Und doch ist der Kopf ihr so voll und das Herz so schwer. Sie bleibt noch stehen und schaut verlangend und wie hilfesuchend nach ihrer jungen Herrin.
Die greift nach ihrem Baume hinauf und läßt die Zweige durch ihre dünnen Hände gleiten.
»Lisa, ist das nicht schön, daß der Fürst uns den Braunecker Baum geschickt hat, daß wir hier nicht allein sind? Du hast wohl auch Heimweh, Lisa?«
Die Lisa seufzt aus voller Brust: oh, daran darf man nicht denken!
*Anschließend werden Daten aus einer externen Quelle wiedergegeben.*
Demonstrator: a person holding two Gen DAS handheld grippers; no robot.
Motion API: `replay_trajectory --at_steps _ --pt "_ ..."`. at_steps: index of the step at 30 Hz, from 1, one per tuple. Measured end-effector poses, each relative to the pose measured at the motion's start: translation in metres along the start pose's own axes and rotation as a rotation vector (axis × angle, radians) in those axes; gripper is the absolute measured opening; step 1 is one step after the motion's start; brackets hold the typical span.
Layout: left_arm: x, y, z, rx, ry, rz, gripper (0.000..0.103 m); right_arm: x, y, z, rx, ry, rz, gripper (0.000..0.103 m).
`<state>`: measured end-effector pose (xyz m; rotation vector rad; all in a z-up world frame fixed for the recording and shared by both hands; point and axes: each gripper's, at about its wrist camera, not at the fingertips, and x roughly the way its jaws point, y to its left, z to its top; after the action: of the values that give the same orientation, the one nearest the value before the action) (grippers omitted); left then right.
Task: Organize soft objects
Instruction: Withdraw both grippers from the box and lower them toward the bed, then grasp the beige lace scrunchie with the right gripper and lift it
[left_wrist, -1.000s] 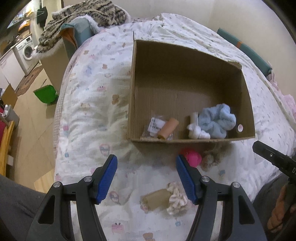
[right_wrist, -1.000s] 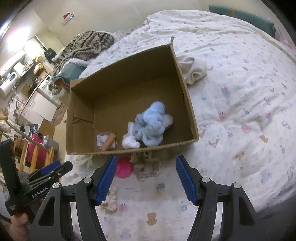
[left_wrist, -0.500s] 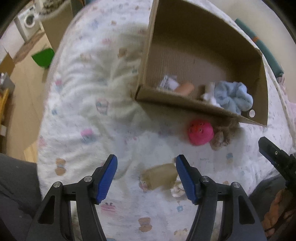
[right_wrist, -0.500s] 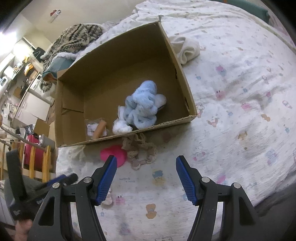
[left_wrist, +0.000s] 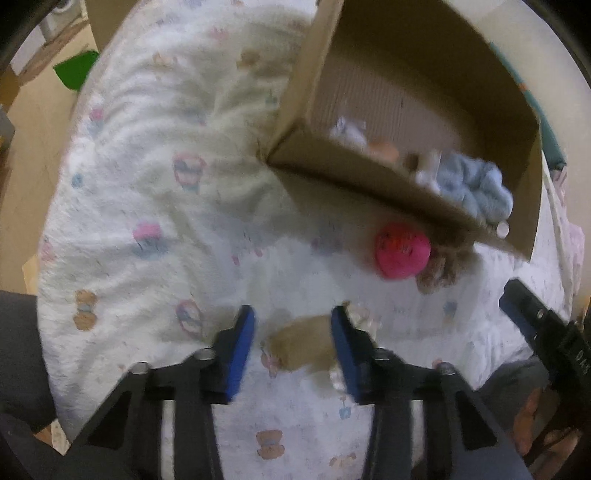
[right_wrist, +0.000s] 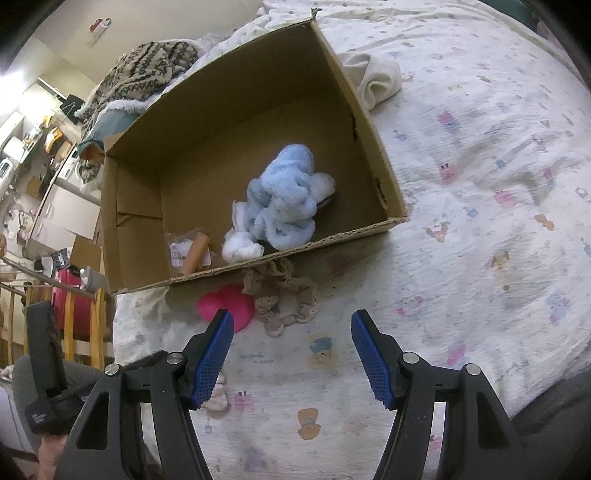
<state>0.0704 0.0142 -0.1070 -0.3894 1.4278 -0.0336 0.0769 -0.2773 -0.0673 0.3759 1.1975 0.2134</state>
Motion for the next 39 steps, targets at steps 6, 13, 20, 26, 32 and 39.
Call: replay_trajectory --at_steps 6,13,20,26,32,39 --pt "0.013 -0.011 -0.009 0.048 0.061 -0.006 0.026 0.005 0.003 0.0 -0.014 0.017 0.003 0.07" --pt "0.013 -0.027 -0.007 0.11 0.037 0.006 0.008 0.008 0.004 0.002 -0.016 0.031 0.01 0.07" --pt "-0.021 -0.017 -0.001 0.086 -0.084 0.01 0.008 0.017 -0.013 0.002 0.047 0.066 -0.009 0.07" --pt "-0.045 -0.025 0.003 0.126 -0.206 0.041 0.008 0.036 0.007 0.002 -0.066 0.071 -0.089 0.072" --pt "-0.042 -0.036 0.004 0.147 -0.207 0.035 0.008 0.06 0.026 -0.007 -0.141 0.037 -0.186 0.075" --pt "-0.041 -0.026 0.003 0.127 -0.2 0.031 0.008 0.079 0.044 -0.008 -0.2 -0.002 -0.238 0.065"
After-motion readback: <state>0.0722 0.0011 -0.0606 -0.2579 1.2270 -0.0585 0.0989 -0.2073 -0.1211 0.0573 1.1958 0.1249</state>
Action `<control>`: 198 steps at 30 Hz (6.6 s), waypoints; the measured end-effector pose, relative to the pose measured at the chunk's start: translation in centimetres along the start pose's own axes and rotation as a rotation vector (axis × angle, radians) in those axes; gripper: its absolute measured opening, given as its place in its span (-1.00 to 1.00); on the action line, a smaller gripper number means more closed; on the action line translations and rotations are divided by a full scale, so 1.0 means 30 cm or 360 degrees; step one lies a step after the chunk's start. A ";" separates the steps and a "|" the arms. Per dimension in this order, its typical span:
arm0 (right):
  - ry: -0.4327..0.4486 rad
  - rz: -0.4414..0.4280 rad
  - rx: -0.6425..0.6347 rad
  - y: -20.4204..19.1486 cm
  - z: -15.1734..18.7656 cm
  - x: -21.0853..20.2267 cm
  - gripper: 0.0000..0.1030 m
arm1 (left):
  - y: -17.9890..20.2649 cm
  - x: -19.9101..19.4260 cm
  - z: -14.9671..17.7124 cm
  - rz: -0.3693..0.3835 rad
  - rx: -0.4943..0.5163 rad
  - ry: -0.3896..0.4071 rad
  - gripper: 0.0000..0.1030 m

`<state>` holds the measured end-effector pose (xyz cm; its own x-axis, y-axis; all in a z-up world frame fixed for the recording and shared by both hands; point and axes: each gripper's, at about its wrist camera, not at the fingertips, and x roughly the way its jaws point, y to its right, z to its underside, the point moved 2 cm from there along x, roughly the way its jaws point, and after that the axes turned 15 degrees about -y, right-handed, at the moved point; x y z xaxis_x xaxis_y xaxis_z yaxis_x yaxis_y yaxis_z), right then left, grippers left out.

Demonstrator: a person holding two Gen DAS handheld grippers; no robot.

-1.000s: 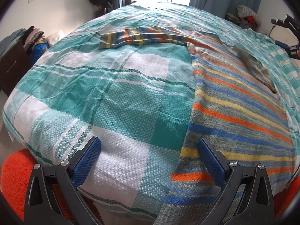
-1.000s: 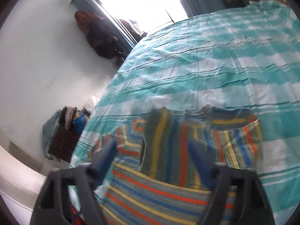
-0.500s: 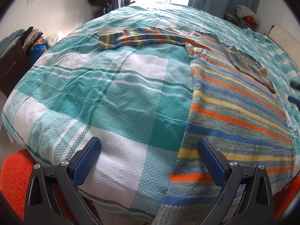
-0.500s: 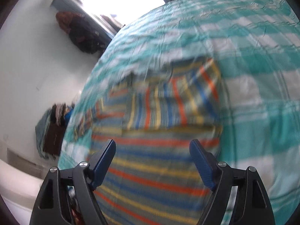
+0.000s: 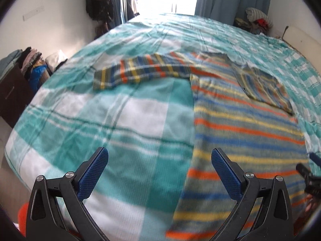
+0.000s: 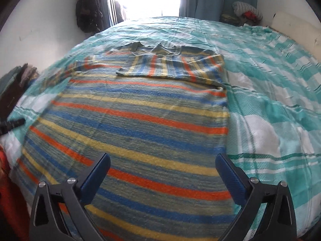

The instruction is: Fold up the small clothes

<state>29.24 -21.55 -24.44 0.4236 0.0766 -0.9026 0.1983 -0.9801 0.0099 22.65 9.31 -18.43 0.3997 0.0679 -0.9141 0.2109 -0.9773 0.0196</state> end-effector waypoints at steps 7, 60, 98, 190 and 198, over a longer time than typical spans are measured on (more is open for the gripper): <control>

Daß man jetzt in Brauneck wäre, und die andern sagten zu einem: »Dumme Lisa, mußt du Prinzessinnen hüten und versorgen?«
»Durchlaucht, es ist noch ein Paket angekommen, soll ich's aufmachen?«
Sie fühlt, wenn die Prinzessin jetzt noch ein Wort sagt, muß sie weinen.
»Von wem ist es denn?«
Und plötzlich wird die Prinzessin dunkelrot, sie hat die Aufschrift gelesen: »Roma.« Lisa öffnet mit Mühe, und Rosmarie nimmt mit zitternden Händen einen Brief, der oben auf liegt. Es sind nur wenige Zeilen, sie hat ihn gleich überflogen. Und nun schält sich aus vielen Hüllen ein schwerer Gegenstand. Eine holzgeschnitzte Gruppe, etwa drei Hände groß. Eine lange schlanke Mädchengestalt. – Lisa denkt, man könnte meinen, sie sähe der Prinzessin ähnlich. Mit ausgestrecktem Arm hält sie eine lange Flechte von sich, an der sie mit feinen Fingern flicht, die andere Hälfte des Haares fällt auf die Schultern und um die schwanke Gestalt, die barfuß nur mit einem Hemde und dünnem Röckchen bekleidet ist. An das Mädchen schmiegt sich eine köstliche Gans mit ausgebreiteten Flügeln, die sie zu verteidigen scheint. Eine zweite Gans streckt zischend den Hals gegen einen Buben, der mit gelüstigem Gesicht mit einer Hand nach den Flechten tastet. Die schönste Gans ist die vorderste, die mit unglaublich drolliger Würde, wie die Gänse sie zuweilen haben, der ganzen Gruppe vorangeht.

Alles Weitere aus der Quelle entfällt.